All sites share a login system; When a user succeeds in one of the sites, the system invokes the login interface of the other site, completes the user's login at the other site, sets the appropriate login information, or only saves the user's logon information on the system when the user logs on to the other site. The system interface must be requested to about whether the user is logged on. The disadvantage of the previous approach is that those sites need to save user status regardless of the user's use of other sites, and the latter method shifts all the pressure to the login system. If you want to achieve the user to exit the unified operation, it will require the site to call the login system exit interface, and then log on to the system interface calls other sites exit interface, or set a tag, if the tag does not exist then the user exits, as long as the mark is clear, Other sites found that the indicator does not exist to know that the user has exited the system.



This type of processing requires the login system and between the site to specify the logon interface, and logout interface.

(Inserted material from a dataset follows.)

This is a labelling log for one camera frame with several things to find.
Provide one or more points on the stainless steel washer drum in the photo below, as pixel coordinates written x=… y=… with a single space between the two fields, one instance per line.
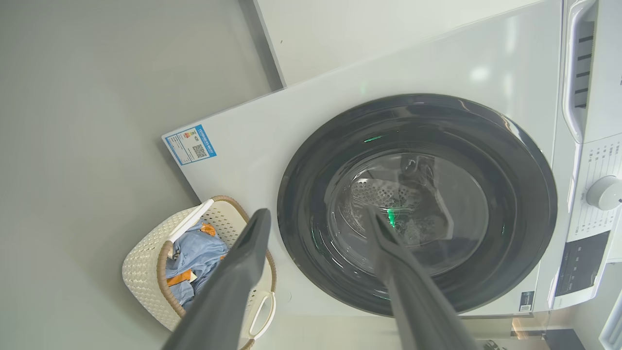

Through these interfaces, a site can easily handle user login or exit:



function Login ()



{



$info = Callloginserver (); Accessing the login server



if (!empty ($info))//Login succeeded



}



User is not logged in, log in and invoke Login server interface in this system



function loging ()//This system login



{



.../Login Successful



Callseverlogin ()//notify the user to log in



}



The above is just a simple logical structure that requires specific processing for a formal system.



If you have a better way, welcome to discuss together!


Related Article

Contact Us

The content source of this page is from Internet, which doesn't represent Alibaba Cloud's opinion; products and services mentioned on that page don't have any relationship with Alibaba Cloud. If the content of the page makes you feel confusing, please write us an email, we will handle the problem within 5 days after receiving your email.

If you find any instances of plagiarism from the community, please send an email to: info-contact@alibabacloud.com and provide relevant evidence. A staff member will contact you within 5 working days.

A Free Trial That Lets You Build Big!

Start building with 50+ products and up to 12 months usage for Elastic Compute Service

  • Sales Support

    1 on 1 presale consultation

  • After-Sales Support

    24/7 Technical Support 6 Free Tickets per Quarter Faster Response

  • Alibaba Cloud offers highly flexible support services tailored to meet your exact needs.